Binary logistic and linear regression was then applied, considering joint surgeries, disease activity, physical disability, and quality of life as dependent variables, and considering the “time when the first biologic was started” as an independent variable. We performed two adjusted models to determine the association between each of the health-related outcomes (joint surgeries, clinical remission on and off medication, physical disability, and quality of life) with “time when the first biologic was started.” The first model was adjusted for gender and JIA categories and the second model adjusted for gender, JIA categories, disease duration and disease activity (for the outcomes remission on and off medication adjustment for disease activity was not applied). Due to the high variability of some of the covariates it is of extreme importance to state that models presented white noise residuals with mean zero, that is, residuals presented normal distribution — evaluated through the Shapiro–Wilk test — with mean zero and constant variance, leading to homogeneity of residuals according to predictions. Independency and absence of autocorrelation were evaluated and confirmed by the Durbin-Watson statistic.

Missing data were interpreted as random missing data without any data imputation. Analysis was performed in SPSS, version 27, and evaluated at a 5% significant level.

Patient characteristics

A total of 361 adult JIA patients who had ever been treated with a bDMARD were included in the study (Fig. 1). From these 361 patients, 279 patients were diagnosed previously to 2008 when Reuma.pt became active and had data registered retrospectively until that year and prospectively afterward. For 82 patients all the data was registered prospectively. The 226 patients who had their disease onset before 2001 were classified retrospectively according to the ILAR classification. The main demographic and clinical features of the patients included in this study are shown in Table 1.

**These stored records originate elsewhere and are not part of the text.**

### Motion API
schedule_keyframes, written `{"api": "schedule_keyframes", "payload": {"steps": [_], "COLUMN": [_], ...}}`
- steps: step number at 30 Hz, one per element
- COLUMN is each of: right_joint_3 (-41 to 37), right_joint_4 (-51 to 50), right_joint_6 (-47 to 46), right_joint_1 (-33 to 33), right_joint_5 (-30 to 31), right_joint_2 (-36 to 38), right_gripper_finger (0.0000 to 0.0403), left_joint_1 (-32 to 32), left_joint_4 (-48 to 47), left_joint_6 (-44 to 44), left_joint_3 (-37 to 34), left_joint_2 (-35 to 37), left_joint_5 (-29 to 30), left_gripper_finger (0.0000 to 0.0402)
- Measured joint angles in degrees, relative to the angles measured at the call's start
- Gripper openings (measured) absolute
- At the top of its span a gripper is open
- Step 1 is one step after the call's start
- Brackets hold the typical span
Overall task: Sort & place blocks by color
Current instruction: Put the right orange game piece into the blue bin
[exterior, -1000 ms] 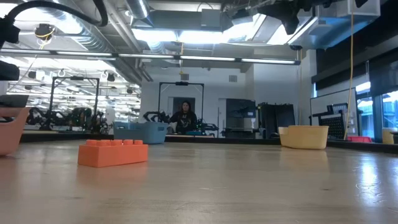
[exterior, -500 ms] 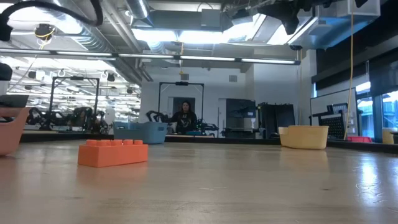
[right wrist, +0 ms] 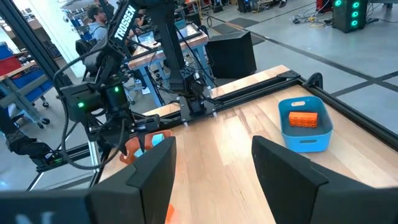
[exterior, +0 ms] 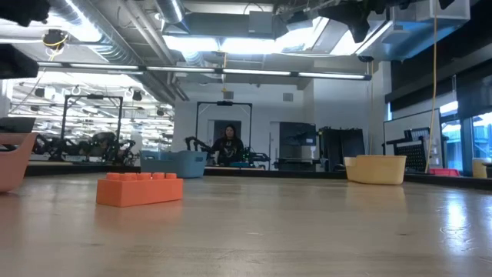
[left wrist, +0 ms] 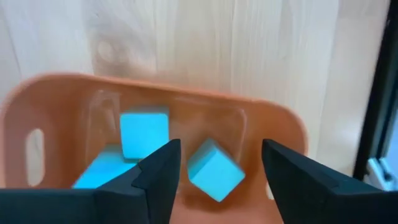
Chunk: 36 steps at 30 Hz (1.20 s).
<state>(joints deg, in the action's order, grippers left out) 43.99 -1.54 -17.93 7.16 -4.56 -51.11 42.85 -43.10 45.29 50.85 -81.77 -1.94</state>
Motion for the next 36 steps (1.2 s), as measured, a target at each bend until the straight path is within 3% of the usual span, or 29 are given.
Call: {"api": "schedule_keyframes", "payload": {"steps": [14, 25, 31, 36], "right_joint_3": [0.02, 0.02, 0.02, 0.02], "right_joint_4": [-0.03, -0.07, -0.04, -0.06], "right_joint_6": [-0.02, -0.05, -1.47, -1.38], "right_joint_1": [0.0, 0.0, 0.0, 0.0], "right_joint_5": [0.01, -0.01, 0.0, -0.01], "right_joint_2": [0.0, 0.0, -0.02, 0.0], "right_gripper_finger": [0.0214, 0.0214, 0.0214, 0.0214], "left_joint_1": [-7.25, -19.92, -26.7, -30.01], "left_joint_4": [-0.32, -0.58, -0.52, 2.81], "left_joint_6": [-0.43, -9.87, -16.25, -20.64], "left_joint_3": [0.14, 5.68, 10.09, 11.52], "left_joint_2": [10.01, 21.48, 26.64, 31.62], "left_joint_5": [-0.91, 12.83, 17.35, 26.55], "left_gripper_finger": [0.0231, 0.0231, 0.0231, 0.0231]}}
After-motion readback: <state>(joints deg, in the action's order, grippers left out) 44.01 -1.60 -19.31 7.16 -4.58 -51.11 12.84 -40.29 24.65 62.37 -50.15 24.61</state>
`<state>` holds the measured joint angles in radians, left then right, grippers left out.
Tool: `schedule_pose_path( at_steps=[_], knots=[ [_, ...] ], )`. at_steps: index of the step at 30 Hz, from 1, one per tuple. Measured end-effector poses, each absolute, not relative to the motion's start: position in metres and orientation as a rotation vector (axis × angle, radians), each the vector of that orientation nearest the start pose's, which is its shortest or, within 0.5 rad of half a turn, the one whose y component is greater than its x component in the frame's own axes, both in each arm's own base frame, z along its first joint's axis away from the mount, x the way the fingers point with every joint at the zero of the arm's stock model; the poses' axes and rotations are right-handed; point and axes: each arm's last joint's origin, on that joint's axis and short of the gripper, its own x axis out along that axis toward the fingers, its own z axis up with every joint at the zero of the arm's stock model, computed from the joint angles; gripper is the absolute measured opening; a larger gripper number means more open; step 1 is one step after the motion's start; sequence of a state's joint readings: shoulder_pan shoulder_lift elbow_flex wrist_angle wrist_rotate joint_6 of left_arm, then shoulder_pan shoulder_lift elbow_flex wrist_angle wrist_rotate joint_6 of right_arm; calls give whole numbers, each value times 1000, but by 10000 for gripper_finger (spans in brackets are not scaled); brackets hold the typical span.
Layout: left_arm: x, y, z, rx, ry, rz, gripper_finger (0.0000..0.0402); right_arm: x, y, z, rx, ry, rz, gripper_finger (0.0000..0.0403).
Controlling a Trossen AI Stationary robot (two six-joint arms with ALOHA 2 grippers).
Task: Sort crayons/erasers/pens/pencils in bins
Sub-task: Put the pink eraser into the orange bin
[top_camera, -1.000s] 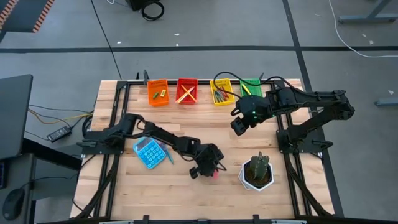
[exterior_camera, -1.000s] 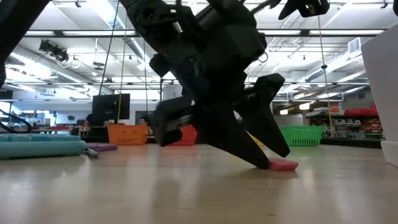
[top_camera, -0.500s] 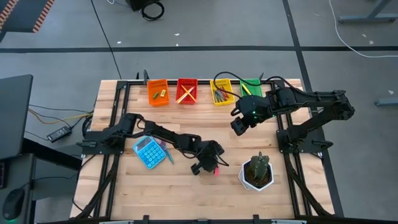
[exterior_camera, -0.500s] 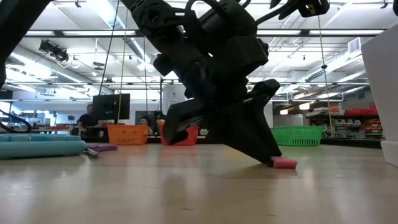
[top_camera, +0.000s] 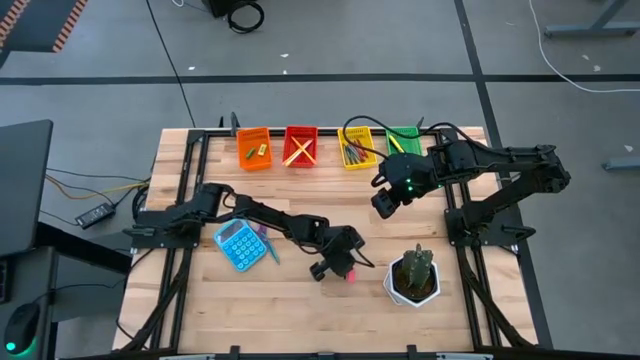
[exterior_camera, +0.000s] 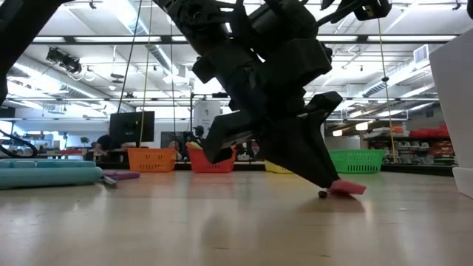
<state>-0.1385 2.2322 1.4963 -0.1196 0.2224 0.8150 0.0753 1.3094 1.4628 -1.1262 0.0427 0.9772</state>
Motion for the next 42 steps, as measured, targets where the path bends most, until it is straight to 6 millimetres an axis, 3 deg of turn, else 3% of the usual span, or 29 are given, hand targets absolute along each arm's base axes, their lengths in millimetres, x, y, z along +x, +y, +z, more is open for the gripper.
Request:
schedule_pose_path(
  at_steps=[9,21,24,32,42],
  knots=[
    [457,-69,129,674,719,-642,5,239,17,375,819,904,-433,145],
    [445,-68,155,580,792,-629,7,238,17,376,806,905,-423,145],
    [445,-68,158,378,837,-532,21,238,17,376,831,901,-436,145],
    [445,-63,158,-461,993,-94,56,237,16,376,873,879,-493,145],
    [444,-82,155,-1040,976,275,152,237,16,375,815,893,-468,145]
  ],
)
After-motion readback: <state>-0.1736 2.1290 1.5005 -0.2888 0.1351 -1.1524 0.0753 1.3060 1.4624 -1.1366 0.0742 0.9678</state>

Disposition of adult JIA patients registered in Reuma.pt eligible for this study

Full size image

The median age at the last registered visit was 29.1 years (IQR 21.8–40.2; range: 18–74) and the median disease duration was 20.3 years (IQR: 12.1–30.2; range: 1–71.5). Most of the patients (79%) had a disease duration of more than 10 years and 24% exceeded 30 years.

The distribution of the JIA categories over the 3 different timings of bDMARD initiation groups (< 2 years; 2–5 years; > 5 years) is shown in Table 1.

The first bDMARD treatment was started in 14.4% within two years of JIA onset, 18% after two to five years of disease, and 67.5% more than 5 years after disease onset. The median age at bDMARD start was 15.5 years (IQR 13.4–16.5) in patients that started this treatment in the first 2 years after disease onset and 15.7 years (IQR 13.1–17.8) in the group that started bDMARD 2–5 years after disease onset. The patients who started bDMARD after 5 years of disease onset had a median age at bDMARD start of 26.28 years (IQR 19.7–35.6), were older at the last visit than the patients from the other groups, and had longer disease duration, and 72% had the disease onset before the year 2000. In the subgroup of this cohort that had the disease onset after the year 2000 (n = 169) the distribution according to the 3 groups was 29.4% in both groups that started bDMARD before 5 years after disease onset and 41.6% in the group that started later, after 5 years of disease onset.

Forty percent of the studied patients still had active disease and 80.6% were on a cDMARD or bDMARD. The most frequently used cDMARD was methotrexate in 70.9% of the cases and the most frequently used bDMARD was etanercept in 54.8% followed by adalimumab in 29.6% of the cases. Only 14.9% of the total cohort was in remission off medication. 61.5% of the patients had no or mild disability and just 12.9% had severe disability. Cumulative corticosteroid exposure was significantly higher in the > 5 years group when compared to the patients who started bDMARD earlier in the disease course (7.8 [IQR 2.9–17.1] vs 3.9 [IQR 1.9–8.2] and 1.8 [IQR 0.8–2.9]; p < 0.001).

Patient health-related outcomes according to the timing of bDMARD initiation

Patients who started bDMARD after 5 years of disease onset were more likely to have active disease when compared to the patients who started bDMARD earlier (85.7% vs 8.8% and 5.5.% respectively, p < 0.001; Table 2). This group of patients with a later start of bDMARD was also 76% less likely to be on remission off medication, irrespectively of JIA category, gender, and disease duration (OR 0.24; 95% CI 0.06, 0.92; p = 0.038; Table 3).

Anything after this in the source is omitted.